*Task requirements*:
Reproduce the listing that follows, line for line.

┄┄┄┄┄┄

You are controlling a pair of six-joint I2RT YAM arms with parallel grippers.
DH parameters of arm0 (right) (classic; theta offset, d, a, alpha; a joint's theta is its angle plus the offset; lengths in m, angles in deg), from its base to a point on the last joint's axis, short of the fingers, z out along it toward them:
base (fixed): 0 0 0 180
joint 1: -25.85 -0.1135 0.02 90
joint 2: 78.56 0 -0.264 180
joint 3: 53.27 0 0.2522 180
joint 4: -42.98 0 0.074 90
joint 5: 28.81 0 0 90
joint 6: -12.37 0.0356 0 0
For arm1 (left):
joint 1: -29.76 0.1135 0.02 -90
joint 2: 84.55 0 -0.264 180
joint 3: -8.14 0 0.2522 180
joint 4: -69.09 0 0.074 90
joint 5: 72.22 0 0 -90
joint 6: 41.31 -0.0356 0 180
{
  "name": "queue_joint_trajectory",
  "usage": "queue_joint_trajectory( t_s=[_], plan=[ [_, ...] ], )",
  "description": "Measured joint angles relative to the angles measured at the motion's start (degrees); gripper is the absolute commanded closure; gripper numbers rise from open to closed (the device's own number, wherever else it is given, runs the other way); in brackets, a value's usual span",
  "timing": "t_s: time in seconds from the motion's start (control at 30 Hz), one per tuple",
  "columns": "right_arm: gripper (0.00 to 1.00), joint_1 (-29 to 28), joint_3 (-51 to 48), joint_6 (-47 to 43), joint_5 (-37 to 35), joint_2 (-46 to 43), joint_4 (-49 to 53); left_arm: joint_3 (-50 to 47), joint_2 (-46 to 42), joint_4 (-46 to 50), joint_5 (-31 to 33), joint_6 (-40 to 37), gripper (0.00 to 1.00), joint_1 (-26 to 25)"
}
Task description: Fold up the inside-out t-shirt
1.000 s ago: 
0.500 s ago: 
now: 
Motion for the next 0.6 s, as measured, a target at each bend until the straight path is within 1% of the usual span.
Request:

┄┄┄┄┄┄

*Exercise output*:
You are controlling a pair of six-joint I2RT YAM arms with parallel grippers.
DH parameters of arm0 (right) (classic; theta offset, d, a, alpha; a joint's theta is its angle plus the offset; lengths in m, angles in deg), from its base to a point on the last joint's axis, short of the fingers, z out along it toward them:
base (fixed): 0 0 0 180
joint 1: -25.85 -0.1135 0.02 90
joint 2: 78.56 0 -0.264 180
joint 3: 53.27 0 0.2522 180
joint 4: -42.98 0 0.074 90
joint 5: 28.81 0 0 90
joint 6: -12.37 0.0356 0 0
For arm1 (left):
joint 1: -29.76 0.1135 0.02 -90
joint 2: 84.55 0 -0.264 180
joint 3: -8.14 0 0.2522 180
joint 4: -69.09 0 0.074 90
joint 5: 72.22 0 0 -90
joint 6: 41.31 -0.0356 0 180
{
  "name": "queue_joint_trajectory",
  "usage": "queue_joint_trajectory( t_s=[_], plan=[ [_, ...] ], )",
  "description": "Measured joint angles relative to the angles measured at the motion's start (degrees); gripper is the absolute commanded closure; gripper numbers rise from open to closed (the device's own number, wherever else it is given, runs the other way); in brackets, a value's usual span",
  "timing": "t_s: time in seconds from the motion's start (control at 30 Hz), one per tuple",
  "columns": "right_arm: gripper (0.00 to 1.00), joint_1 (-29 to 28), joint_3 (-51 to 48), joint_6 (-47 to 43), joint_5 (-37 to 35), joint_2 (-46 to 43), joint_4 (-49 to 53); left_arm: joint_3 (-50 to 47), joint_2 (-46 to 42), joint_4 (-46 to 50), joint_5 (-31 to 33), joint_6 (-40 to 37), gripper (0.00 to 1.00), joint_1 (-26 to 25)"
}
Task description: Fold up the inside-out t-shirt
1.000 s ago: 
0.500 s ago: 
now: 
Motion for the next 0.6 s, as measured, a target at each bend until the straight path is within 1% of the usual span.
Request:

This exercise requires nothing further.